ANH LE AND TIMOTHY C. STEIMLE, Department of Chemistry and Biochemistry, Arizona State University, Tempe, AZ 85287; LEONID SKRIPNIKOV AND ANATOLY V. TITOV, Petersburg Nuclear Physics Institute, Gatchina, 188300, Russia and Quantum Mechanics Division, St. Petersburg State University, St. Petersburg 198904, Russia .

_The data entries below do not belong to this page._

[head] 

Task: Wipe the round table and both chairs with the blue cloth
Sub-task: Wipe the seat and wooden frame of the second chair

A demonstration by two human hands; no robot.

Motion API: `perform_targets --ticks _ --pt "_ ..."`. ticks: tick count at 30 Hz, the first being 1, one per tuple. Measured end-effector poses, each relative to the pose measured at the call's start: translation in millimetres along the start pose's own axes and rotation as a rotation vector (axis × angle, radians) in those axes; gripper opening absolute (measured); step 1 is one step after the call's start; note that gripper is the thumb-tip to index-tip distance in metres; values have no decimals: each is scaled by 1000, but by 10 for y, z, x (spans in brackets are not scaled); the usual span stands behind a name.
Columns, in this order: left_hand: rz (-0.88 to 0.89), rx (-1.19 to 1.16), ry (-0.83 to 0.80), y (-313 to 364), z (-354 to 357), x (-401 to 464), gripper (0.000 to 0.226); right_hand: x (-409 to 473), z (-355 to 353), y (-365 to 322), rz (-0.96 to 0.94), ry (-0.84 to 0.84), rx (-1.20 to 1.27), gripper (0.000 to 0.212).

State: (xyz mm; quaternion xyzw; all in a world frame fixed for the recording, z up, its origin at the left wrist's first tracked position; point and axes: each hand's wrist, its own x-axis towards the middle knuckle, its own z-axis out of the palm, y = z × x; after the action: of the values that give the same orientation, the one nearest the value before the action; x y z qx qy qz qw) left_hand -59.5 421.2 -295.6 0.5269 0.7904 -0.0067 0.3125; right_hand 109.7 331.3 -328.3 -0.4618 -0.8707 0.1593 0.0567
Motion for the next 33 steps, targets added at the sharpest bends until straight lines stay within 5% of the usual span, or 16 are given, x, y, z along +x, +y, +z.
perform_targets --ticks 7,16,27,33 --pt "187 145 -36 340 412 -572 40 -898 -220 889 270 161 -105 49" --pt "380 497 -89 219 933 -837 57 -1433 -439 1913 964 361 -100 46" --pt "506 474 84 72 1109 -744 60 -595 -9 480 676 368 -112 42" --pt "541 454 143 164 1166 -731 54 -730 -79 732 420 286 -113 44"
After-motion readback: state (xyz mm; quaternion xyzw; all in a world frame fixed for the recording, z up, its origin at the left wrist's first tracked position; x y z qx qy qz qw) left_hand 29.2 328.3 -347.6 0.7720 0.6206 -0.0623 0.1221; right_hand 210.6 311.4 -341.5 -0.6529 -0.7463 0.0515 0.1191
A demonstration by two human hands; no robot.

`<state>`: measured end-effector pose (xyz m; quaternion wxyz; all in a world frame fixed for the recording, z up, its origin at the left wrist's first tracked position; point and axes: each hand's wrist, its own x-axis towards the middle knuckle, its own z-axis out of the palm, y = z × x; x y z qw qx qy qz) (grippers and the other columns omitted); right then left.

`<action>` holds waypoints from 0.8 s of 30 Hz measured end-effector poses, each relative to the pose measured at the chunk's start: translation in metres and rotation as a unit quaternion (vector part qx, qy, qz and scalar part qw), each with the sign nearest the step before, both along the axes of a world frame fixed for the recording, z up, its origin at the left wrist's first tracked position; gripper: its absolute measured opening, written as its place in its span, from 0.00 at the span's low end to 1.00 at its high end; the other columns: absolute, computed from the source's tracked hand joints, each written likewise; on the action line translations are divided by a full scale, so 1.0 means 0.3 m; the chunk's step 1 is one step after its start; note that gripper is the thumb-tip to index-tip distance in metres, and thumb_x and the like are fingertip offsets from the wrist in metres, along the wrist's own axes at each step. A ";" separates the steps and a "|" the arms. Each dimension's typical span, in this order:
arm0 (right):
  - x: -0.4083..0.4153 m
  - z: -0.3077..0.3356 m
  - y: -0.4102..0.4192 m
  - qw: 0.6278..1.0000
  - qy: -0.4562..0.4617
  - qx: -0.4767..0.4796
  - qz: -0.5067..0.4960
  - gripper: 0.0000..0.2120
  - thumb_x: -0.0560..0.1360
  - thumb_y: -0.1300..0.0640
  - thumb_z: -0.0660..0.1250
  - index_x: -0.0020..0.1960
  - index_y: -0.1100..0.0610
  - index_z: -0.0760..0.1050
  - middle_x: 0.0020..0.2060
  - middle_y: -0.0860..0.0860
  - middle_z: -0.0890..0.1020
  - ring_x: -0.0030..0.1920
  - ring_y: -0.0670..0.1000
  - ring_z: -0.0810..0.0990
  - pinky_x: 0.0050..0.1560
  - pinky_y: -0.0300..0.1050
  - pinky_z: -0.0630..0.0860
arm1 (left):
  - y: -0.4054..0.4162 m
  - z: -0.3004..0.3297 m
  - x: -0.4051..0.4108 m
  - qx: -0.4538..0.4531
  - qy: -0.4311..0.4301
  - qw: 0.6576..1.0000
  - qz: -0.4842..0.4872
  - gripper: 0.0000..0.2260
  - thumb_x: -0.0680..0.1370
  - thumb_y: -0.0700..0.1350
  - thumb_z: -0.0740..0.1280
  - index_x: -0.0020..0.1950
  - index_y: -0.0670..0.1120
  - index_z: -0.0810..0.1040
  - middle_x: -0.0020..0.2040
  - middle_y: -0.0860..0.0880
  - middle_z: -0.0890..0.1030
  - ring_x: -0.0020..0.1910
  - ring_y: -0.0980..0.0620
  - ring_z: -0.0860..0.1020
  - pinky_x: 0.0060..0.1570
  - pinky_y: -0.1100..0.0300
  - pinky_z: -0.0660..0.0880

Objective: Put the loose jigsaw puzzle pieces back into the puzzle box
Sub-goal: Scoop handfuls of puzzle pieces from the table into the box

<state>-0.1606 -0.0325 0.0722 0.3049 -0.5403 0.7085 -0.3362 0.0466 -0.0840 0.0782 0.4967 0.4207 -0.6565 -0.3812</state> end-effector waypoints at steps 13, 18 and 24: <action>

The identification of HfF+ as a possible candidate for a d e measurement has stimulated new interest in the spectroscopy of both HfF+ , , and neutral HfF a, . Studies of the neutral are relevant because photoionization schemes can be used to produce the cations. More importantly, computational methodologies used to predict the electronic wavefunction of HfF+ can be effectively assessed by making a comparison of predicted and experimental properties of the neutral, which are more readily determinable. The (1,0)[17.9]2.5 - X 2 Delta3/2 band of hafnium monofluoride (HfF) has been recorded using high-resolution laser-induced fluorescence spectroscopy both field-free and in the presence of a static electric field. The field-free spectra of 177HfF, 179HfF, and 180HfF were model to generate a set of fine and hyperfine parameters for the X 2 Delta3/2 (v=0) and [17.9]2.5 (v=1) states. The observed optical Stark shifts for the 180HfF isotopologue were analyzed to produce the molecular frame electric dipole moments of 1.66(1)D and 0.419(7)D for the X 2 Delta3/2 and [17.9]2.5 states, respectively. A two-step ab initio calculation consisting of a two-component generalized relativistic effective core potential calculation (GRECP) followed by a restoration of the proper four-component wavefunction was performed to predict the properties of ground state HfF.